About InfoPath Support for XML Technologies

Microsoft Office InfoPath is a hybrid tool that combines the best of a traditional document editing experience, such as a word processor or e-mail application, with the rigorous data-capture capabilities of a forms package. This article describes the problems InfoPath is designed to address and explains the design principles and XML industry standards used to solve these problems.

Introduction
Limitations of Traditional Forms and Documents for Gathering Data
Providing Structured Editing by Displaying XML Data as Field Groups
Providing Easy-to-Use Views of XML Data by Using XSLT Transformations
How XML Standards Are Used When Editing a Form
How XML Standards Are Used When Designing a Form
Designed as an Ideal Client for XML Web Services
Terminology
Conclusion

Introduction

Microsoft Office InfoPath is a high-level XML authoring tool that enables ordinary end users to create XML documents belonging to a custom-defined XML schema. When the end user edits an XML document, modifications to the document are controlled by the XML schema.

The end user interacts with the XML document through a rich, formatted view that is displayed by applying an XSLT stylesheet to the document. A leaf node or attribute value from the XML document is displayed as a field, such as a text box or check box, while a hierarchy of nodes is rendered as a group of fields.

InfoPath enables validated, structured editing of XML data by showing the editing actions that are valid for the field or field group that is currently selected. This structured editing enables the end user to add and remove valid XML elements and attributes by working with groups of fields displayed in rich dynamic views, without seeing the elements and attributes.

InfoPath solves a problem in the area of data gathering that could not be solved before the advent of XML: by providing forms that can grow by adding groups of fields that use the hierarchical data model of XML, InfoPath adds the flexibility of word processor documents to the rigorous validation features of a forms application. Complex XSLT transformations are an integral part of this solution, providing dynamic, easy-to-use views of the XML data.

Limitations of Traditional Forms and Documents for Gathering Data

When gathering corporate data, users often want more flexibility than static forms provide, but more structured editing and validation than word processor documents provide.

Traditional forms are static and limited in length. They have a fixed number of repeating rows, and cannot be extended when the form is being filled out. Traditional forms are difficult to use because they lack rich editing features. Often, the user must provide all the information in one pass.

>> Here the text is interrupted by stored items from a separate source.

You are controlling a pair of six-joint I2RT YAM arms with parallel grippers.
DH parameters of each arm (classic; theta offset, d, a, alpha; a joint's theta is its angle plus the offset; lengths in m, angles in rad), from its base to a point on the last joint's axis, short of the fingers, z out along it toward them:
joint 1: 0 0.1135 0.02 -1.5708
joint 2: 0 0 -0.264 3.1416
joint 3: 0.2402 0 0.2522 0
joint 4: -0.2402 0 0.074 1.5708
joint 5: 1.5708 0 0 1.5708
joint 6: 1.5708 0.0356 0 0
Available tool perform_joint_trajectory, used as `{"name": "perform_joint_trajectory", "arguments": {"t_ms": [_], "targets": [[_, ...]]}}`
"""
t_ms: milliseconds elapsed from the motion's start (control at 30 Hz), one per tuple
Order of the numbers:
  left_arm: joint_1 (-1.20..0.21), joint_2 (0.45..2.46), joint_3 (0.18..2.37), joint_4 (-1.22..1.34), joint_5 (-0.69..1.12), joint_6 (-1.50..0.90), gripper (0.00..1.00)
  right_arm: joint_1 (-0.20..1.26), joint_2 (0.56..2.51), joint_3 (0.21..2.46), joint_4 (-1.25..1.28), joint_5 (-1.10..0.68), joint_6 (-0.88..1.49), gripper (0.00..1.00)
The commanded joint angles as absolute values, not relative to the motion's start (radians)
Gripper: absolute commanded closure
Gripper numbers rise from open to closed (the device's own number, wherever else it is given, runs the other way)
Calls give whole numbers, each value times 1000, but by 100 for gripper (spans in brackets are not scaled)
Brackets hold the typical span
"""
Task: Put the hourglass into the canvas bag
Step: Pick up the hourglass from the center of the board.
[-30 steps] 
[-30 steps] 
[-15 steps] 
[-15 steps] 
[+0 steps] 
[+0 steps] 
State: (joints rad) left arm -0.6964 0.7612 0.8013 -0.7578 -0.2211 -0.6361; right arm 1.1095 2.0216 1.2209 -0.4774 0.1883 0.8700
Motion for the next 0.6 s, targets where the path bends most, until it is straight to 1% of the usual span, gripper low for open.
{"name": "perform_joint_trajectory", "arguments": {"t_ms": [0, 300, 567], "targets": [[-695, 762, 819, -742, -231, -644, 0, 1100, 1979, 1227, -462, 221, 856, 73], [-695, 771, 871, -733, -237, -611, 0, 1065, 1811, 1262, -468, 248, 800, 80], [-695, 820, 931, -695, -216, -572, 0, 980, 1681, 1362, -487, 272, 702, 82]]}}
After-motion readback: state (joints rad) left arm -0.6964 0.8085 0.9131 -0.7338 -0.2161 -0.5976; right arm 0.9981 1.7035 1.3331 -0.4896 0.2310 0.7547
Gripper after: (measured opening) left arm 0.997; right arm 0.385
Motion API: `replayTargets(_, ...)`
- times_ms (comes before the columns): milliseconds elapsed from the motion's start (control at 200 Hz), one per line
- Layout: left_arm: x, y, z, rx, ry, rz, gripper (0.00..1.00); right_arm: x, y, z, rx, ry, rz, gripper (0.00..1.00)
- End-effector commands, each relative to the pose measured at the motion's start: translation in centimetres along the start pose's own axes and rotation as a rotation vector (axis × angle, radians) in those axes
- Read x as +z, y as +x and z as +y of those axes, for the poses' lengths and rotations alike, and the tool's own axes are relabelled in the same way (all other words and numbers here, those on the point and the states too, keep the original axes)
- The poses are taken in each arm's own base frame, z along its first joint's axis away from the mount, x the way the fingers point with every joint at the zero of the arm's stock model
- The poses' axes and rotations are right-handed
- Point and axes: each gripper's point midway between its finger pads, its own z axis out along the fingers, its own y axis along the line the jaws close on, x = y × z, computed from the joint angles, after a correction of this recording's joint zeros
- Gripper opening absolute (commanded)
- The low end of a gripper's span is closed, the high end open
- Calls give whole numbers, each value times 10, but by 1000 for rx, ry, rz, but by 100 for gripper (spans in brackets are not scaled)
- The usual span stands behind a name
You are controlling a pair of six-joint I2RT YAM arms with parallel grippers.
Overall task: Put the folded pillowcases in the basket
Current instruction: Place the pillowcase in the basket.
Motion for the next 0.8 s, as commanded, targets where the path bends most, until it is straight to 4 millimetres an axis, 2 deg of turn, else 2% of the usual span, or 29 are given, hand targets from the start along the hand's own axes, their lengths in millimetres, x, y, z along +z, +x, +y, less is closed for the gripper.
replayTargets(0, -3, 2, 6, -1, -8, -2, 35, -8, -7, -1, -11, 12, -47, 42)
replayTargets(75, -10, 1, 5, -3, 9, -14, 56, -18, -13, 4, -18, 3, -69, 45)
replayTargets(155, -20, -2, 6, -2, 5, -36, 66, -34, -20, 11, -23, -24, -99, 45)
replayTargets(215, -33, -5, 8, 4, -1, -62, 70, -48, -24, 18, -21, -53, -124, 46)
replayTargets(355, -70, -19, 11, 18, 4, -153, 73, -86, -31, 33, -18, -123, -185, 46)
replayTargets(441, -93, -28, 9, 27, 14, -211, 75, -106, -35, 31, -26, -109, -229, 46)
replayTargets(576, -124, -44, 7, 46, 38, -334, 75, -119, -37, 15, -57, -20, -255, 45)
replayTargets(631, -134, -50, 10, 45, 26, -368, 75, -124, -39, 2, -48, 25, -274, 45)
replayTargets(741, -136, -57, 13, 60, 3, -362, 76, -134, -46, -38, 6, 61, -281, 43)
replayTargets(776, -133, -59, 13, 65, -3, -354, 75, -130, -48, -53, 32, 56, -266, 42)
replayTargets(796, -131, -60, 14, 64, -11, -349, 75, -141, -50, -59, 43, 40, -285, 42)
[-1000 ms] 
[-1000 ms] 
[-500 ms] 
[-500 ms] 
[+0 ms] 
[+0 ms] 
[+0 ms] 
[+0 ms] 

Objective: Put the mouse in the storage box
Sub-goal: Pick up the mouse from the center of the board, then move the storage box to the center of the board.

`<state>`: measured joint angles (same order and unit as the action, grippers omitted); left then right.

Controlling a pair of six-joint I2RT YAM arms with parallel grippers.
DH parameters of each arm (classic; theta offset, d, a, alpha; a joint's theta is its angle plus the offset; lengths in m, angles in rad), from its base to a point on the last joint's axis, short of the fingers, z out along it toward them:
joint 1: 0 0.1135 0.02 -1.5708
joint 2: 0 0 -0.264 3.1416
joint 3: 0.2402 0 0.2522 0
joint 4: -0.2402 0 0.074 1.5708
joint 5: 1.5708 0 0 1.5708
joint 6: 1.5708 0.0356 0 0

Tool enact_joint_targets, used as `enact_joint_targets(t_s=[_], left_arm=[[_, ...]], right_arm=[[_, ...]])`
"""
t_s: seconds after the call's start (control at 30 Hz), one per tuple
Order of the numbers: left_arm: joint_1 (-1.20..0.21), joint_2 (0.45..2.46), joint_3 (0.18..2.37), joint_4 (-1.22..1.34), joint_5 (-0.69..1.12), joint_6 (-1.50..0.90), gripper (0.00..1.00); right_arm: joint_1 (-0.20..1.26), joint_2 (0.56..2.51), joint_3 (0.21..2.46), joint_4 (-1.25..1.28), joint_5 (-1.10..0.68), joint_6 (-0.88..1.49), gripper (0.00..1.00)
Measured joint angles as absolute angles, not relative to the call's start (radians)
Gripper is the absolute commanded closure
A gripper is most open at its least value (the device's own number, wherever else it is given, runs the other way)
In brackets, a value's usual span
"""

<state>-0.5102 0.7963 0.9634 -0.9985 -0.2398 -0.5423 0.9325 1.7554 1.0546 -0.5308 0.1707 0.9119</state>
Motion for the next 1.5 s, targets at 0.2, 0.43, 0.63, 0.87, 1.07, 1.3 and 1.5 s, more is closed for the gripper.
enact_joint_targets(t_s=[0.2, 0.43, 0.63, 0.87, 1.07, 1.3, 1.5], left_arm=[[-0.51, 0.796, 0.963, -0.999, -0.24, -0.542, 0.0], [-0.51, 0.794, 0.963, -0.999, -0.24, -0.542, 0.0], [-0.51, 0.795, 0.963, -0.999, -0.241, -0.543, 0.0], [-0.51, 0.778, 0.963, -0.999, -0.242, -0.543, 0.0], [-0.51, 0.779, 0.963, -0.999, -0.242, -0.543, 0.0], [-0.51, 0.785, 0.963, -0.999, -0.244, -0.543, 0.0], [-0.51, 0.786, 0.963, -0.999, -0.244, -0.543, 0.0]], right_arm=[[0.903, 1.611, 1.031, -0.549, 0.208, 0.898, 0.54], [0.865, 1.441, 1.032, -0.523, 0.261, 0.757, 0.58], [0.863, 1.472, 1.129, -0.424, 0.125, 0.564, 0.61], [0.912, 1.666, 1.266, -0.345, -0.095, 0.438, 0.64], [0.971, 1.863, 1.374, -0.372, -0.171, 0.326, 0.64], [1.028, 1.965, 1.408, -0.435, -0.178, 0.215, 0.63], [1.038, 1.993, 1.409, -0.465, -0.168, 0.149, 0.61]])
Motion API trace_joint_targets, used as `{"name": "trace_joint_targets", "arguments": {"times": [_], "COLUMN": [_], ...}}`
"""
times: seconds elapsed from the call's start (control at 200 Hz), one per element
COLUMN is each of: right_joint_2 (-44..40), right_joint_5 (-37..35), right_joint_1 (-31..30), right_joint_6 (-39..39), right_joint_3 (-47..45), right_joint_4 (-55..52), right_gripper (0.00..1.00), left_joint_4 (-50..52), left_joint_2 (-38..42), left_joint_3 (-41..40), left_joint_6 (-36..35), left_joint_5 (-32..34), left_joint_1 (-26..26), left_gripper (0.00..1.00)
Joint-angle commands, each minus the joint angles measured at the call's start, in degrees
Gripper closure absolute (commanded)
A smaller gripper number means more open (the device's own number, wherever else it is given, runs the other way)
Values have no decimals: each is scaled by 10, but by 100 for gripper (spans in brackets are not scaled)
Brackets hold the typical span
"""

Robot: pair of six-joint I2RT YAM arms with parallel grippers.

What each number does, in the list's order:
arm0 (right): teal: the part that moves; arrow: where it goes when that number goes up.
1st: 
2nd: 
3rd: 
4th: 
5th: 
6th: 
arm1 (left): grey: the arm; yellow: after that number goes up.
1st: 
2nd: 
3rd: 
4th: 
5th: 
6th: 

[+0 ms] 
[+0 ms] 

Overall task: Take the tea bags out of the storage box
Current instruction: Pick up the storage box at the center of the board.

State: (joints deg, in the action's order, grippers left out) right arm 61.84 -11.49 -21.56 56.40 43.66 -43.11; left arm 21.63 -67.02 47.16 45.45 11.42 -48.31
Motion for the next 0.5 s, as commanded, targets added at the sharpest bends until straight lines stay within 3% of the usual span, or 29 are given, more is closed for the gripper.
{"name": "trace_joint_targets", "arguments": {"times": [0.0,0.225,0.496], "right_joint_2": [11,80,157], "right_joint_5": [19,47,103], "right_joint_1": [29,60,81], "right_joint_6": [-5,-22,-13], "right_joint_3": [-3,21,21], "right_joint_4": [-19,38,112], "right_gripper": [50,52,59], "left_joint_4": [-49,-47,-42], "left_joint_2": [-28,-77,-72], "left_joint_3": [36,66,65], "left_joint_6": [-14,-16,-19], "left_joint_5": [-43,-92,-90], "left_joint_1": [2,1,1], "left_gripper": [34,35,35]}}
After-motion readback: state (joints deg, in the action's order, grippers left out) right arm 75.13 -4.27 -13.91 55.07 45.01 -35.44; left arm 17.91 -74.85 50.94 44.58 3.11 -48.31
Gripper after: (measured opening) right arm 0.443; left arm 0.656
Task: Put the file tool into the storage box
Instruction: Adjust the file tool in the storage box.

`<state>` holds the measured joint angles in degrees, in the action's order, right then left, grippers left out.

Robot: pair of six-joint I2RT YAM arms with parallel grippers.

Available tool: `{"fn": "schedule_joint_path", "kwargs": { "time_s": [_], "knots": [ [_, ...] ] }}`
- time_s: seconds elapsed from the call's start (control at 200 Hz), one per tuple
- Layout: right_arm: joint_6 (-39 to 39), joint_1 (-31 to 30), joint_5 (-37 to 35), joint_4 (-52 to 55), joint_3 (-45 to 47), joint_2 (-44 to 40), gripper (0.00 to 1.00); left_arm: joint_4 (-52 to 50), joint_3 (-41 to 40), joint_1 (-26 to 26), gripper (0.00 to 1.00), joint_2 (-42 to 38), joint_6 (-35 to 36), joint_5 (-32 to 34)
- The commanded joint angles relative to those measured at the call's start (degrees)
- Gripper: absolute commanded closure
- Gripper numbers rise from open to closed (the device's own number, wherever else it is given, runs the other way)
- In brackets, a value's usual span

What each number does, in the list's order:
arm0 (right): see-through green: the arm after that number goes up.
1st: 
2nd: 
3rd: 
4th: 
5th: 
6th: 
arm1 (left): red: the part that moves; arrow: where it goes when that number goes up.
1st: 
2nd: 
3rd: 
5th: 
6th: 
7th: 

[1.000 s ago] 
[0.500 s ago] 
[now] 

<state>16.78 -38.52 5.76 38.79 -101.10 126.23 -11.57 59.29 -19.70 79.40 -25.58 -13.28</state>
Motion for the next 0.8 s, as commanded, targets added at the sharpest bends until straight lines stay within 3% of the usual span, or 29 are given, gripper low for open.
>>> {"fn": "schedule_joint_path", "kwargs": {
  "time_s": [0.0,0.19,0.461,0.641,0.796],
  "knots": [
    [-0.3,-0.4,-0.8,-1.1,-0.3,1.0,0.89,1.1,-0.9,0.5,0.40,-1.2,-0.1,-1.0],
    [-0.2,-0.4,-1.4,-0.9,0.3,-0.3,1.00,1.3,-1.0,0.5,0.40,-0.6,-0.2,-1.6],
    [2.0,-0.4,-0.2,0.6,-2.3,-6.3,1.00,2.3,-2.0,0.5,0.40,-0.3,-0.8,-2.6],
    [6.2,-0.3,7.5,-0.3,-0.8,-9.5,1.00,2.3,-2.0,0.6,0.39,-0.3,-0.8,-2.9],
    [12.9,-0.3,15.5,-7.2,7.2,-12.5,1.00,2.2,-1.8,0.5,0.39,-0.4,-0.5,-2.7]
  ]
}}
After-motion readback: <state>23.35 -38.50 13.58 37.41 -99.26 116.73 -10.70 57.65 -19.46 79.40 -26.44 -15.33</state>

On the other hand, traditional documents created by using a word processor enable the user to freely add and remove content, but provide little guidance on entering complete, structured, and valid information; any fields defined in the document have minimal or no validation of data values and data types. Data in the fields is not properly labeled to enable easy referencing and automatic reuse. The data is free-form rather than structured; you cannot group information, such as applying an "Address" label to a group of "Street", "City", and "State" fields.

Thus there is a need for such flexible yet structured editing, but because this type of technology hasn't been available, developers have had to create custom applications, which require extensive coding. Custom applications are expensive and difficult to modify, and require custom coding for validation. Custom applications often require end-user training, and it is difficult to reuse the resulting data for other business processes.

Providing Structured Editing by Displaying XML Data as Field Groups

An important technical design problem that had to be solved was how to provide an easy user interface for adding and removing XML elements and attributes, without showing the elements and attributes, while keeping the DOM tree valid according to the custom-defined XML schema. The user interface needed to provide a natural way to edit the DOM tree, including inserting optional subtrees, replacing choices of subtrees, and extending existing subtrees.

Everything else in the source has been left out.